Down to the last line, set the entries down again exactly.

++++++

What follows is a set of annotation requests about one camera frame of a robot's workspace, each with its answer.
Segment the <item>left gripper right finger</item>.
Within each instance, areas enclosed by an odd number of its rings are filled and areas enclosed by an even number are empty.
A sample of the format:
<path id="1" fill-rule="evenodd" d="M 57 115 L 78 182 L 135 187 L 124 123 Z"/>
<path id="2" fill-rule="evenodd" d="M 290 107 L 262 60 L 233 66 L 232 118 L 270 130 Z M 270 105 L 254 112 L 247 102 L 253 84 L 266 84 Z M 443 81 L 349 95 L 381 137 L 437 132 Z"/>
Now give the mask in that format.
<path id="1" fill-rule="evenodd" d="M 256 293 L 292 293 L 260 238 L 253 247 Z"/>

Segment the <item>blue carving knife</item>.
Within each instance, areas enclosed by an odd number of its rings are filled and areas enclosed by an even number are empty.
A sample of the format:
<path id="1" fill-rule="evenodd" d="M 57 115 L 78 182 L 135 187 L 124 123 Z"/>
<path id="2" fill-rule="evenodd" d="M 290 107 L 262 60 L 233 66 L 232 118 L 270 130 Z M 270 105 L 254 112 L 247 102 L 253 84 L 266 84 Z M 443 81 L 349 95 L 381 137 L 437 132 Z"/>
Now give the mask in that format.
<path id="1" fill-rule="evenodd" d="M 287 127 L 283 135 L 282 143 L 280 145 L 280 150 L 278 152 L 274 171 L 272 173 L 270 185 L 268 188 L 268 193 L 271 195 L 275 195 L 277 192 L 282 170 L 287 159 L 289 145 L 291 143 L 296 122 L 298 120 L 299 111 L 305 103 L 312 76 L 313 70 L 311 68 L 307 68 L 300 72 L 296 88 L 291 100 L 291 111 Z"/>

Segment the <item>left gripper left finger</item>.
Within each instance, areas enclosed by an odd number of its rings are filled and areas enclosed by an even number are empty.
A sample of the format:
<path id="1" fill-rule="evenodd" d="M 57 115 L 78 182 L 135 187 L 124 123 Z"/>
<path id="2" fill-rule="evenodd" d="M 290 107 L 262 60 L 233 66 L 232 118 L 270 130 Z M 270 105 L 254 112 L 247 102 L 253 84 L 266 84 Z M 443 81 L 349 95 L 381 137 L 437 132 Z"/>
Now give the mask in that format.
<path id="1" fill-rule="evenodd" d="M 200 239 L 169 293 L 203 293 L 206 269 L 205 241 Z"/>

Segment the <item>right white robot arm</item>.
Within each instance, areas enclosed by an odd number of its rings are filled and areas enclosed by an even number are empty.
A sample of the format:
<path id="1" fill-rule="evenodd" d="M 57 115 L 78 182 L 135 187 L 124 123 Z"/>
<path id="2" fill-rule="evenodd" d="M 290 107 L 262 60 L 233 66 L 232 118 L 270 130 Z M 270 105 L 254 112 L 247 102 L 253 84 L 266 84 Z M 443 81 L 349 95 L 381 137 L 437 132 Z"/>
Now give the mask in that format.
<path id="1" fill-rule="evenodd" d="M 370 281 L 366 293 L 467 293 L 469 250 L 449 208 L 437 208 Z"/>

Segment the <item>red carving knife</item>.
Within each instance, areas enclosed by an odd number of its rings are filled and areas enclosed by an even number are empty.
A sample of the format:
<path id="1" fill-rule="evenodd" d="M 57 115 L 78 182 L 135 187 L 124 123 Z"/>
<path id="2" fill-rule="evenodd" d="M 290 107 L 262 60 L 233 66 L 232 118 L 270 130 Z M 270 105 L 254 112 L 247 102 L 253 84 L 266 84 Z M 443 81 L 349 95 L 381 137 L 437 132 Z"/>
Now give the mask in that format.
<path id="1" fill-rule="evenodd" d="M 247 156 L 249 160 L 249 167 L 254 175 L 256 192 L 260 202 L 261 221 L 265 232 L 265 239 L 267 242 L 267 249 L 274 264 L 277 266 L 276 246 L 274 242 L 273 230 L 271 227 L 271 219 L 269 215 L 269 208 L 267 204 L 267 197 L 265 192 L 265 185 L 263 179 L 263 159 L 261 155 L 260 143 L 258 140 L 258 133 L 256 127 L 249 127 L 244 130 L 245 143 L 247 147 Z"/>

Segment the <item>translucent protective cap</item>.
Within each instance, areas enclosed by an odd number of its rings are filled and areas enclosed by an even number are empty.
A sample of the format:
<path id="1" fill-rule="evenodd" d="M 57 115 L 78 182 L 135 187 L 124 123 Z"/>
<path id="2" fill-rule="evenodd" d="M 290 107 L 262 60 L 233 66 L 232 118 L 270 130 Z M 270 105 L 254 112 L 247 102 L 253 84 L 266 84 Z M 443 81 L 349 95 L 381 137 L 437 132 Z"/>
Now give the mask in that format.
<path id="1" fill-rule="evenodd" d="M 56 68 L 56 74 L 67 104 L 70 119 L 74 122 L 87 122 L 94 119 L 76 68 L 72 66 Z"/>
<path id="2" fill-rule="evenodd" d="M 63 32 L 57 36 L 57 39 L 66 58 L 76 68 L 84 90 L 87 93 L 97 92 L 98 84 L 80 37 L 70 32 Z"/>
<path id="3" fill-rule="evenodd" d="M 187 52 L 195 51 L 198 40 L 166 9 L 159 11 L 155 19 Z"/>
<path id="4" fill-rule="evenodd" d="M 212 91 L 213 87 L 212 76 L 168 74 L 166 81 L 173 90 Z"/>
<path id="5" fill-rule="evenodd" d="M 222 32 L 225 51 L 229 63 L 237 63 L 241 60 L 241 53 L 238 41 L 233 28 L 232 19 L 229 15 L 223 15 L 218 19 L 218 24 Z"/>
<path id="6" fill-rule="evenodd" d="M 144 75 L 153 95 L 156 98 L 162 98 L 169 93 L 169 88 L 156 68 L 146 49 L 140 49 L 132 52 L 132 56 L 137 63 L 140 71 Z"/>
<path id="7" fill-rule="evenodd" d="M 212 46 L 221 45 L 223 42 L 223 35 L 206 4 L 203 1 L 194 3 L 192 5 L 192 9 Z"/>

++++++

● Task output:
What follows is a set of annotation requests about one camera frame of a robot's workspace, each with its answer.
Segment the <item>left gripper right finger</item>.
Within each instance, areas enclosed by an odd number of its rings are filled and areas enclosed by an even number are empty.
A sample of the format:
<path id="1" fill-rule="evenodd" d="M 57 115 L 78 182 L 135 187 L 124 123 Z"/>
<path id="2" fill-rule="evenodd" d="M 290 107 L 262 60 L 233 66 L 232 118 L 270 130 Z M 270 105 L 254 112 L 247 102 L 253 84 L 266 84 Z M 443 81 L 349 95 L 381 137 L 437 132 Z"/>
Now give the mask in that format.
<path id="1" fill-rule="evenodd" d="M 256 293 L 292 293 L 260 238 L 253 247 Z"/>

Segment the <item>blue carving knife</item>.
Within each instance, areas enclosed by an odd number of its rings are filled and areas enclosed by an even number are empty.
A sample of the format:
<path id="1" fill-rule="evenodd" d="M 57 115 L 78 182 L 135 187 L 124 123 Z"/>
<path id="2" fill-rule="evenodd" d="M 290 107 L 262 60 L 233 66 L 232 118 L 270 130 Z M 270 105 L 254 112 L 247 102 L 253 84 L 266 84 Z M 443 81 L 349 95 L 381 137 L 437 132 Z"/>
Now give the mask in that format.
<path id="1" fill-rule="evenodd" d="M 287 127 L 283 135 L 282 143 L 280 145 L 280 150 L 278 152 L 274 171 L 272 173 L 270 185 L 268 188 L 268 193 L 271 195 L 275 195 L 277 192 L 282 170 L 287 159 L 289 145 L 291 143 L 296 122 L 298 120 L 299 111 L 305 103 L 312 76 L 313 70 L 311 68 L 307 68 L 300 72 L 296 88 L 291 100 L 291 111 Z"/>

Segment the <item>left gripper left finger</item>.
Within each instance, areas enclosed by an odd number of its rings are filled and areas enclosed by an even number are empty.
A sample of the format:
<path id="1" fill-rule="evenodd" d="M 57 115 L 78 182 L 135 187 L 124 123 Z"/>
<path id="2" fill-rule="evenodd" d="M 290 107 L 262 60 L 233 66 L 232 118 L 270 130 Z M 270 105 L 254 112 L 247 102 L 253 84 L 266 84 Z M 443 81 L 349 95 L 381 137 L 437 132 Z"/>
Now give the mask in that format.
<path id="1" fill-rule="evenodd" d="M 200 239 L 169 293 L 203 293 L 206 269 L 205 241 Z"/>

Segment the <item>right white robot arm</item>.
Within each instance, areas enclosed by an odd number of its rings are filled and areas enclosed by an even number are empty.
A sample of the format:
<path id="1" fill-rule="evenodd" d="M 57 115 L 78 182 L 135 187 L 124 123 Z"/>
<path id="2" fill-rule="evenodd" d="M 290 107 L 262 60 L 233 66 L 232 118 L 270 130 Z M 270 105 L 254 112 L 247 102 L 253 84 L 266 84 Z M 443 81 L 349 95 L 381 137 L 437 132 Z"/>
Now give the mask in that format.
<path id="1" fill-rule="evenodd" d="M 370 281 L 366 293 L 467 293 L 469 250 L 449 208 L 437 208 Z"/>

Segment the <item>red carving knife</item>.
Within each instance, areas enclosed by an odd number of its rings are filled and areas enclosed by an even number are empty.
A sample of the format:
<path id="1" fill-rule="evenodd" d="M 57 115 L 78 182 L 135 187 L 124 123 Z"/>
<path id="2" fill-rule="evenodd" d="M 290 107 L 262 60 L 233 66 L 232 118 L 270 130 Z M 270 105 L 254 112 L 247 102 L 253 84 L 266 84 Z M 443 81 L 349 95 L 381 137 L 437 132 Z"/>
Now give the mask in that format.
<path id="1" fill-rule="evenodd" d="M 247 156 L 249 160 L 249 167 L 254 175 L 256 192 L 260 202 L 261 221 L 265 232 L 265 239 L 267 242 L 267 249 L 274 264 L 277 266 L 276 246 L 274 242 L 273 230 L 271 227 L 271 219 L 269 215 L 269 208 L 267 204 L 267 197 L 265 192 L 265 185 L 263 179 L 263 159 L 261 155 L 260 143 L 258 140 L 258 133 L 256 127 L 249 127 L 244 130 L 245 143 L 247 147 Z"/>

Segment the <item>translucent protective cap</item>.
Within each instance, areas enclosed by an odd number of its rings are filled and areas enclosed by an even number are empty.
A sample of the format:
<path id="1" fill-rule="evenodd" d="M 57 115 L 78 182 L 135 187 L 124 123 Z"/>
<path id="2" fill-rule="evenodd" d="M 290 107 L 262 60 L 233 66 L 232 118 L 270 130 Z M 270 105 L 254 112 L 247 102 L 253 84 L 266 84 Z M 443 81 L 349 95 L 381 137 L 437 132 Z"/>
Now give the mask in that format.
<path id="1" fill-rule="evenodd" d="M 56 68 L 56 74 L 67 104 L 70 119 L 74 122 L 87 122 L 94 119 L 76 68 L 72 66 Z"/>
<path id="2" fill-rule="evenodd" d="M 63 32 L 57 36 L 57 39 L 66 58 L 76 68 L 84 90 L 87 93 L 97 92 L 98 84 L 80 37 L 70 32 Z"/>
<path id="3" fill-rule="evenodd" d="M 187 52 L 195 51 L 198 40 L 166 9 L 159 11 L 155 19 Z"/>
<path id="4" fill-rule="evenodd" d="M 212 91 L 213 87 L 212 76 L 168 74 L 166 81 L 173 90 Z"/>
<path id="5" fill-rule="evenodd" d="M 222 32 L 225 51 L 229 63 L 237 63 L 241 60 L 241 53 L 238 41 L 233 28 L 232 19 L 229 15 L 223 15 L 218 19 L 218 24 Z"/>
<path id="6" fill-rule="evenodd" d="M 144 75 L 153 95 L 156 98 L 162 98 L 169 93 L 169 88 L 156 68 L 146 49 L 140 49 L 132 52 L 132 56 L 137 63 L 140 71 Z"/>
<path id="7" fill-rule="evenodd" d="M 212 46 L 221 45 L 223 42 L 223 35 L 206 4 L 203 1 L 194 3 L 192 5 L 192 9 Z"/>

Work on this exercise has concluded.